Effect of sweet corn varieties and thermal processing on quality of canned whole kernel corn
1995
Tanaboon Sajjaanantakul | Ratchada Tangwongchai (Kasetsart Univ., Bangkok (Thailand). Faculty of Agro-Industry. Dept. of Food Science and Technology)
Three sweet corn varieties were processed into canned whole kernel corn in brine. Before the process, HSSW(HS)C2F2 variety had higher firmness, carotene content and more yellow color than Hybrid 27127. While HSSW(HS) no.11 variety exhibited lower firmness, carotene content, and lighter color than the others. Broken heating curve was found for the canning process at 121 deg C. After the process, all varieties showed higher moisture content and chroma value, but lower in carotene content and firmness. The process diminished the alcohol insoluble solid in the Hybrid 27127 but not in the others. Within each variety canning at Fo value of 4, 9, and 12 caused significant reduction in firmness.
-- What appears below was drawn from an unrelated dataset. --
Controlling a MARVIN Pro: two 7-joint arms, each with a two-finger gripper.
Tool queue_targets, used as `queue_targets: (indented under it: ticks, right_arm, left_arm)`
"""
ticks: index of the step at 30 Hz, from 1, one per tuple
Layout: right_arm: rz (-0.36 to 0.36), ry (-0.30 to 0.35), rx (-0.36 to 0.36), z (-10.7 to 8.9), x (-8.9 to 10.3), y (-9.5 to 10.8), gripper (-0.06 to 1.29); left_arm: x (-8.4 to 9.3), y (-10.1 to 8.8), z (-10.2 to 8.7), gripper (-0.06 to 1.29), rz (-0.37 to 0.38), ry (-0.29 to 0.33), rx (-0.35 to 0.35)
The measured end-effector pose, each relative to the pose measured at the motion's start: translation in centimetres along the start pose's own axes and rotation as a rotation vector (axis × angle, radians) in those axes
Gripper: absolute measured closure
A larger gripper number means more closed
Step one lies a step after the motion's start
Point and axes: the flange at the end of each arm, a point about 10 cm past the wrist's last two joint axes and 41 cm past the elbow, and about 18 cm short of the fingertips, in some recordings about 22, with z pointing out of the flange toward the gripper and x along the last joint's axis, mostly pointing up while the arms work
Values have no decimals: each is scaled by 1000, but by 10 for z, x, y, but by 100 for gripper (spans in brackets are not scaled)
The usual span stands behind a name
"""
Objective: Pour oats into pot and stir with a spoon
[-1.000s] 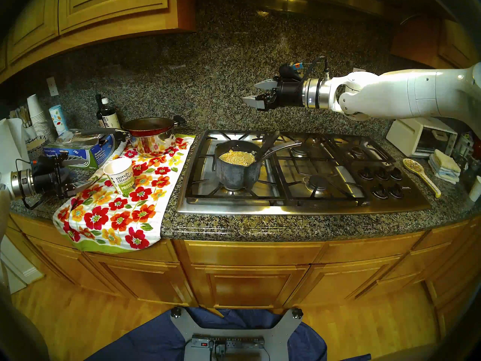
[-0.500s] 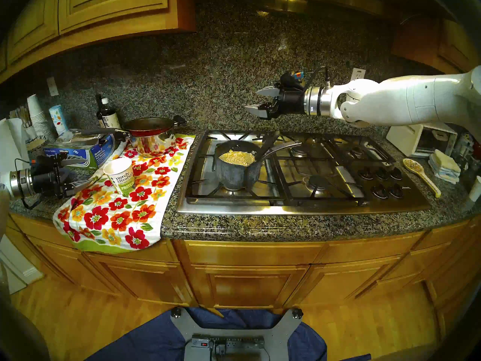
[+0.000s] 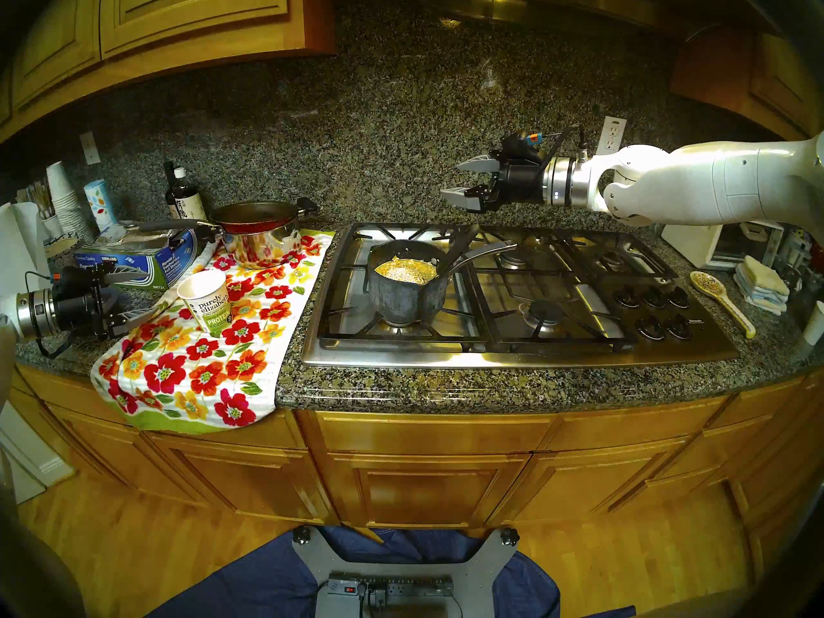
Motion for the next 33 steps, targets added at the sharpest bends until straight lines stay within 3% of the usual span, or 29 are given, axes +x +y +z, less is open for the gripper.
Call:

The Hybrid 27127 had the least changes in the firmness. Microscopic examination also showed the least alteration in the pericarp structure of the Hybrid 27127. While the HSSW(HS) no.11 exhibited the highest firmness reduction with the most changes in the pericarp structure. Descriptive sensory evaluation indicated that after canning the panel could not differentiate the color differences among the varieties. However, changes in color and firmness due to thermal process were identified by the panel.